The following was clipped from a copy of Merck’s Report, April, 1899, a druggists’ paper published in New York city:—
A PATENT-MEDICINE ADVERTISEMENT CONTAINS UNAUTHORIZED
ENDORSEMENTS.
“Fully a score of East-side druggists are up in arms over the unauthorized use of their names in a full-page newspaper advertisement of a widely-known specific. This advertisement appeared recently in certain New York daily papers, and retail druggists who have made it a rule of their business never to recommend any particular proprietary article, found themselves quoted in unqualified laudation of the article so liberally advertised. The names and addresses of the druggists were given in full, and when several of the men quoted conferred together they found that the most barefaced misrepresentation had been resorted to.
“One of the pharmacists thus misrepresented, happened to be Sidney Faber, the secretary of the Board of Pharmacy. He was not selling this particular specific, and had never said a word for or against it, nevertheless, six or eight lines of endorsement of the article were directly attributed to him. He called on some of his druggist neighbors whose names he saw in the advertisement, and ascertained that they, too, had been falsely and unwarrantably quoted. Mr. Faber promptly wrote to the proprietors of the specific in question, and denounced the published endorsements bearing his name, as a forgery. His indignation was by no means appeased when he received a letter from the proprietary concern, couched in the following language: ‘We regret to learn that you have been annoyed by any statements that have appeared in New York city papers. We will forward your letter to them.’
“Within the past few days several of the druggists whose names were used in this advertisement without authority, have been considering the advisability of taking legal proceedings in order to ascertain their rights in the matter. It is contrary to pharmaceutical ethics for a pharmacist to specially endorse any proprietary article, or patent medicine. Some of the offended druggists propose to contribute to a fund for the purpose of publicly, and widely, advertising this unwarranted use of their names.”
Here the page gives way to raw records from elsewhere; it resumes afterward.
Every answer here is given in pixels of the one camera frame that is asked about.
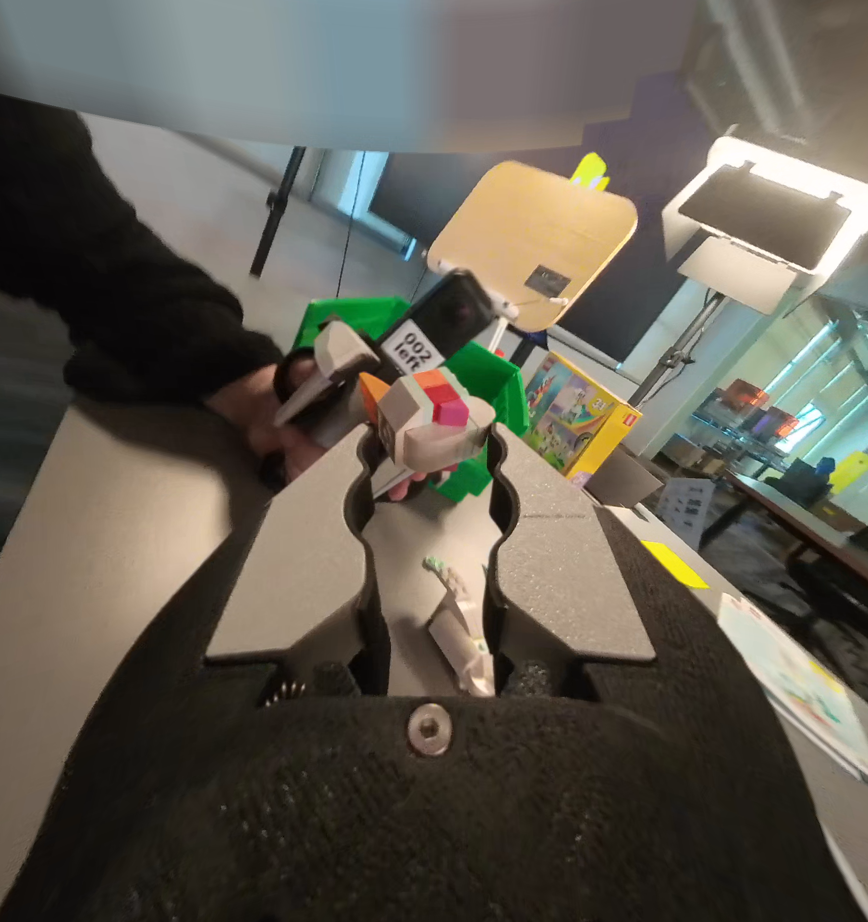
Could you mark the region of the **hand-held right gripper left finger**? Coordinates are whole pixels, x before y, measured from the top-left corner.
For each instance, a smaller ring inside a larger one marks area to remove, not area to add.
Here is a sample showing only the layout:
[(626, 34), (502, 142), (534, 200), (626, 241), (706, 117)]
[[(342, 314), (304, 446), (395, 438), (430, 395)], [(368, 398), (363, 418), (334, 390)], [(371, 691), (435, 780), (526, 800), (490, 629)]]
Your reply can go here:
[(364, 694), (390, 684), (391, 639), (373, 552), (375, 433), (357, 425), (269, 502), (229, 577), (209, 664), (273, 664), (308, 686), (315, 667), (355, 671)]

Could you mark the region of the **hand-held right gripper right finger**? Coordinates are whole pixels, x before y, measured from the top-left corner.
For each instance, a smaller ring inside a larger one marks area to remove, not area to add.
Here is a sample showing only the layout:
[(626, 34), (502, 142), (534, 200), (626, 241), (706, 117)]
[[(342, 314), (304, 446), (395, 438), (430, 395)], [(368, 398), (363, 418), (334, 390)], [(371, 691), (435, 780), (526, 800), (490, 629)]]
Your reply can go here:
[(488, 513), (483, 619), (498, 690), (529, 664), (550, 688), (589, 664), (647, 666), (655, 649), (597, 506), (502, 423), (486, 443)]

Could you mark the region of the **colourful lego brick model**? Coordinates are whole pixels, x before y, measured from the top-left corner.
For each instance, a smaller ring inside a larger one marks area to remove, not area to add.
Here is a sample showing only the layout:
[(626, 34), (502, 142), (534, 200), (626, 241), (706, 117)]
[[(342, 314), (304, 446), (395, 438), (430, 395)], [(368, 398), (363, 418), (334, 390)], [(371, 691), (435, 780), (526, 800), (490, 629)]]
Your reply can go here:
[(363, 372), (358, 385), (385, 452), (383, 444), (392, 445), (390, 439), (404, 426), (430, 422), (463, 426), (469, 417), (465, 402), (470, 397), (449, 370), (404, 375), (392, 384)]

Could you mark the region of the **green plastic bin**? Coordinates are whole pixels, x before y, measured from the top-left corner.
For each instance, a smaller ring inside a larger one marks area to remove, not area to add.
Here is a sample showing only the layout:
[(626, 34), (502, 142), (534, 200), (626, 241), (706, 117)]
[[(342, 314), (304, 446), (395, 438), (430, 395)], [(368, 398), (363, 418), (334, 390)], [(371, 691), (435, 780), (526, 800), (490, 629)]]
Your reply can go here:
[[(318, 336), (320, 323), (333, 316), (377, 340), (408, 310), (409, 303), (397, 296), (313, 301), (306, 306), (292, 349), (310, 347)], [(473, 397), (485, 400), (495, 409), (497, 422), (517, 435), (526, 432), (529, 409), (519, 368), (476, 341), (449, 358), (446, 367)], [(443, 483), (432, 489), (446, 500), (459, 503), (467, 496), (481, 495), (491, 478), (486, 452), (482, 452), (464, 461)]]

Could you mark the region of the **white lego piece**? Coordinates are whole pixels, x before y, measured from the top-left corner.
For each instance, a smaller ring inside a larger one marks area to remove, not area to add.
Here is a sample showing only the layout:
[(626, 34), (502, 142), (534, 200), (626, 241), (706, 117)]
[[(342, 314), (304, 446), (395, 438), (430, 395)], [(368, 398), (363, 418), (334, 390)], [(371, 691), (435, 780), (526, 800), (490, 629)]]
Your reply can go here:
[(495, 662), (484, 637), (482, 613), (468, 596), (446, 589), (428, 621), (428, 633), (460, 692), (477, 698), (495, 696)]

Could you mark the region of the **yellow lego box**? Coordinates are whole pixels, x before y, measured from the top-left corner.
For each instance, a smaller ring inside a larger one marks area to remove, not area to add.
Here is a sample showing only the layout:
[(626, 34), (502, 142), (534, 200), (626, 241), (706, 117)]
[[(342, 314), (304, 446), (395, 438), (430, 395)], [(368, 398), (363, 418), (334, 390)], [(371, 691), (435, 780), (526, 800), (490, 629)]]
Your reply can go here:
[(642, 418), (640, 410), (555, 352), (543, 359), (525, 397), (530, 424), (523, 443), (579, 489)]

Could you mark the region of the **lego instruction booklet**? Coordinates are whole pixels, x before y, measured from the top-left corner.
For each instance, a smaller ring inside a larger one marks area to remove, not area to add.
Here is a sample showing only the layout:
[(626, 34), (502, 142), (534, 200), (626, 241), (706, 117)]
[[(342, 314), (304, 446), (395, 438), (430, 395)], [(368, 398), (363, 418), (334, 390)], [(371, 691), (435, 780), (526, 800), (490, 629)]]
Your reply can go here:
[(868, 785), (868, 737), (845, 686), (746, 598), (723, 593), (717, 621), (777, 713)]

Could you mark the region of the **person's left hand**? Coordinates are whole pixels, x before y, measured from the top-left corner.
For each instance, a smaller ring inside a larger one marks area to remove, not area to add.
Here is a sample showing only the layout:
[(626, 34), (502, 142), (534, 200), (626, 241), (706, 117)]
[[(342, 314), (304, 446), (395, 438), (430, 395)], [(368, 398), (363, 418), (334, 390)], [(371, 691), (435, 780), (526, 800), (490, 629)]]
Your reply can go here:
[(222, 387), (204, 401), (207, 409), (233, 426), (263, 468), (282, 469), (286, 481), (302, 476), (327, 453), (292, 423), (275, 424), (281, 400), (274, 388), (278, 364), (257, 369)]

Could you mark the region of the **yellow tape piece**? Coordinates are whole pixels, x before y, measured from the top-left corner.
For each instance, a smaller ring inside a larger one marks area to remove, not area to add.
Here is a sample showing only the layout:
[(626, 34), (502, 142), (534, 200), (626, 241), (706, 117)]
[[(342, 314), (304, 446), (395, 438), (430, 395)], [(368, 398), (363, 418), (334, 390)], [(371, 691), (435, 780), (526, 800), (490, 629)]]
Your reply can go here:
[(709, 589), (709, 584), (670, 547), (647, 539), (640, 543), (677, 582), (693, 590)]

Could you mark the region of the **wooden board with rounded corners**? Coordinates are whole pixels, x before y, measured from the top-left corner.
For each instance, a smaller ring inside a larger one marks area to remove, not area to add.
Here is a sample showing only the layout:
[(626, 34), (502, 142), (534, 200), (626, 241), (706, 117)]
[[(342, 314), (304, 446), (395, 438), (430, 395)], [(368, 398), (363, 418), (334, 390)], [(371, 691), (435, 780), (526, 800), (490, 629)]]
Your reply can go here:
[[(636, 232), (635, 205), (509, 160), (486, 172), (428, 248), (428, 268), (470, 272), (497, 313), (527, 333), (555, 325)], [(543, 265), (570, 278), (562, 297), (524, 286)]]

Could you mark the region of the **white printed sheet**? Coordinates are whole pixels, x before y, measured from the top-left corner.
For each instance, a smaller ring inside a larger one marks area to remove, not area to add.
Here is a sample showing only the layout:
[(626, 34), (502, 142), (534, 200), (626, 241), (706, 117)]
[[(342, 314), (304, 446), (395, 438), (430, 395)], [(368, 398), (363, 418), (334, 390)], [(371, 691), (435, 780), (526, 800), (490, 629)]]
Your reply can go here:
[(655, 515), (687, 546), (699, 550), (715, 490), (710, 478), (671, 477), (660, 492)]

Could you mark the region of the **black metal pole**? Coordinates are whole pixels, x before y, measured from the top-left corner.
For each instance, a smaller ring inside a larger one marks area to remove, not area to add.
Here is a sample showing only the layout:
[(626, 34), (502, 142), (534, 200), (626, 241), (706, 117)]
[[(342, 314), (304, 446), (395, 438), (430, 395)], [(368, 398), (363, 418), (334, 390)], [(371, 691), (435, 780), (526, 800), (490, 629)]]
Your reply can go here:
[(263, 274), (279, 225), (287, 210), (294, 182), (305, 159), (306, 151), (305, 146), (295, 146), (292, 149), (279, 186), (272, 189), (267, 197), (268, 216), (248, 271), (249, 275), (255, 279), (260, 279)]

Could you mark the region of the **black light stand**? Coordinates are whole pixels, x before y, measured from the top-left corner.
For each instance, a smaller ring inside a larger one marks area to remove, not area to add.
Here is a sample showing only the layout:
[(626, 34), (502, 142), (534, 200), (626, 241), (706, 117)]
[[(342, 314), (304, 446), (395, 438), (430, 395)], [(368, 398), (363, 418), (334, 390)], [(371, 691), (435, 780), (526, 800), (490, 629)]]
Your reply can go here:
[(727, 296), (718, 291), (707, 290), (703, 306), (691, 323), (685, 328), (670, 348), (658, 359), (651, 372), (636, 387), (629, 398), (629, 405), (636, 411), (644, 408), (670, 381), (681, 375), (683, 369), (692, 363), (693, 343), (705, 331), (709, 321), (716, 316)]

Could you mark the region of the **long wooden desk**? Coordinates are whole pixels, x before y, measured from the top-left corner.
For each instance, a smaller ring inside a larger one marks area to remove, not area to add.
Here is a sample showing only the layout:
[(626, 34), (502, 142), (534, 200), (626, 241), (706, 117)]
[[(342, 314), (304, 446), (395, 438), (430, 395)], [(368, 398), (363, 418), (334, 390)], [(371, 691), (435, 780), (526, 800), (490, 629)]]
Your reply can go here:
[(706, 528), (699, 542), (700, 548), (709, 546), (729, 527), (737, 524), (746, 511), (756, 508), (819, 556), (834, 559), (854, 571), (868, 568), (868, 550), (857, 545), (856, 536), (846, 536), (835, 530), (764, 482), (731, 473), (724, 475), (722, 481), (740, 499)]

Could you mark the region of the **white softbox light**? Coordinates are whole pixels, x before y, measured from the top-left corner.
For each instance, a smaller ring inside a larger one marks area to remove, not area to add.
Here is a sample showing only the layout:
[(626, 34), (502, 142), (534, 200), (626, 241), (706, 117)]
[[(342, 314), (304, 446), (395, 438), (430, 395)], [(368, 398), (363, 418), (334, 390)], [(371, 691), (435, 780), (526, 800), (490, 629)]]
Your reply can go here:
[(817, 292), (866, 237), (868, 183), (724, 135), (661, 226), (680, 275), (772, 315)]

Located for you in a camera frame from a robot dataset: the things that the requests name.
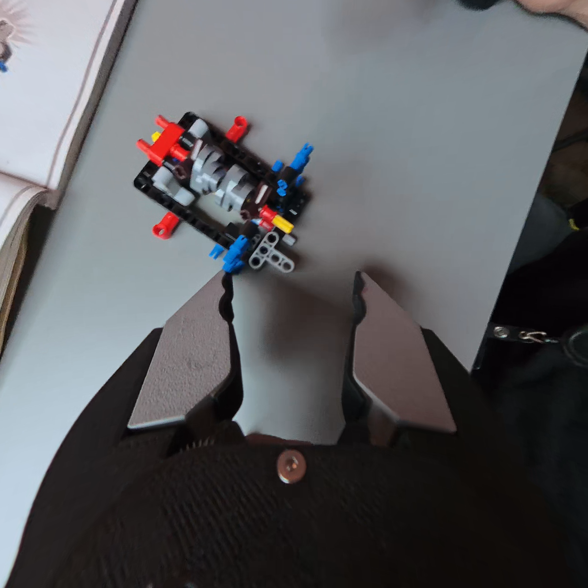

When patent medicine advertisers would dare to resort to such a wholesale fraud as this, what may they be expected to refrain from?
As an illustration of how commendations from notable persons are sometimes obtained, the following is cited: In the winter of 1899, appeared an advertising picture of the lovely Christian lady from Denmark, the Countess Schimmelmann, who was spending some time in Chicago. Below her picture were the words:—
“Adeline, Countess Schimmelmann, whose portrait is here given, in a recent letter to the —— company, (mentioning proprietors of nostrum) speaks of friends of hers who have been benefited by —— (mentioning nostrum), and who first advised her to recommend it to her sick friends.
“The Countess, as is well known, is a prominent member of the Danish court. Her coming to this country has been much talked of. Her real object is one of charity. She is stopping in Chicago, and from there writes her straightforward endorsement of —— (mentioning nostrum).”